A Strong Offense
A Stronger Defense
In Estate of Weisberg, the New York Surrogate’s Court was faced with dual petitions for administration in the estate of Chaim Weisberg, an Orthodox Jew who died intestate. One petition was filed by decedent’s sister, as designee of decedent’s mother, who claimed that decedent was unmarried at the time of his death and his mother was his sole distributee. A cross-petition and motion for summary judgment was filed by Jannah Geaney, who claimed that she was legally married to decedent in an Islamic ceremony and was therefore his sole distributee and should be administrator of her husband’s estate. This case focused on whether Geaney met her burden of making a prima facie case of entitlement to summary judgment. The Court ultimately determined that she had not met her burden even though the Court found no material issue of fact that the decedent and Geaney took part in an Islamic marriage ceremony.

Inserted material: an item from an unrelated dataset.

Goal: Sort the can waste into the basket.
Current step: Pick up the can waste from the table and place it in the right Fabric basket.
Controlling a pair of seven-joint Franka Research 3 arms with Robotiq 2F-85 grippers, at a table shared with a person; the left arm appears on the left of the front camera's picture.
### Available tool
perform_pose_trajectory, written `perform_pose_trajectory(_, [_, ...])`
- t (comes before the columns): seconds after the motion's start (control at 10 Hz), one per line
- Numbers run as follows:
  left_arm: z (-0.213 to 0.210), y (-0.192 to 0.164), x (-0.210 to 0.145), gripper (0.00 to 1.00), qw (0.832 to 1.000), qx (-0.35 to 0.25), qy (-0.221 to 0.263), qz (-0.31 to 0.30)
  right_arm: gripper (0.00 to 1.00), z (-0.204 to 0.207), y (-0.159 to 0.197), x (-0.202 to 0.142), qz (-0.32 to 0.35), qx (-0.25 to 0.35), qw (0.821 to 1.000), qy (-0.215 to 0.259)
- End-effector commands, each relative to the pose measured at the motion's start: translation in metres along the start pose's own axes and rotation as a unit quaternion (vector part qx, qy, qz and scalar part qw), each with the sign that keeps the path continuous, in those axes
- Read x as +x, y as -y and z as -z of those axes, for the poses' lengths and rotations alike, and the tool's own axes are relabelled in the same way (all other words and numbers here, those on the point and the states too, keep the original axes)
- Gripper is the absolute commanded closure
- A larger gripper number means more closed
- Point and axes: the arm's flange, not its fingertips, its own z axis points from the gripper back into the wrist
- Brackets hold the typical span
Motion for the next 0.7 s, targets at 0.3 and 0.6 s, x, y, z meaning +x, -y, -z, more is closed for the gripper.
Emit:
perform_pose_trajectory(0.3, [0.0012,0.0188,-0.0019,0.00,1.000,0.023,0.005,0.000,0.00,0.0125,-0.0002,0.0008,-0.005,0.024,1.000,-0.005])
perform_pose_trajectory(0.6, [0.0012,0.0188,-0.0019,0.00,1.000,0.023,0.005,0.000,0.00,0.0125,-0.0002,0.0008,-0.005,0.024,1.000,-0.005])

In a family court proceeding in which Geaney and decedent both sought an order of protection against the other, the court ruled that the two were married. But the Surrogate’s Court held that the decision was neither a final determination on the merits nor a determination of an issue material to the family offense proceeding, but merely an administrative finding made for the purposes of assigning the case in family court. Thus, it had no preclusive effect.
The Surrogate’s Court rejected an affidavit by Geaney supporting that the marriage as it was not in admissible form because it lacked a jurat indicating that it was sworn to before a notary public. The court also rejected an affidavit by the president of the Islamic Counsel of America, Inc. concerning the marriage ceremony because it was based solely on information and belief.
After reviewing the remaining admissible evidence, the Surrogate’s Court ultimately found that although there was no issue of fact to dispute the occurrence of the marriage ceremony between the parties, the fact of the ceremony did not settle the question of whether, as required for the purposes of the motion, the ceremony constituted a valid marriage under New York law. Geaney produced no requisite evidence as to the qualification of the officiant at the marriage or a sufficient description of the ceremony to demonstrate, for purposes of summary judgment, that the parties “solemnized” their marriage by declaring in the presence of clergy and witnesses that they take each other as husband and wife.
The court thus denied the motion for summary judgment, leaving it for the parties to go to trial to determine whether Geaney’s and decedent’s “marriage ceremony” constituted a valid marriage under New York law and who should be the administrator of decedent’s estate.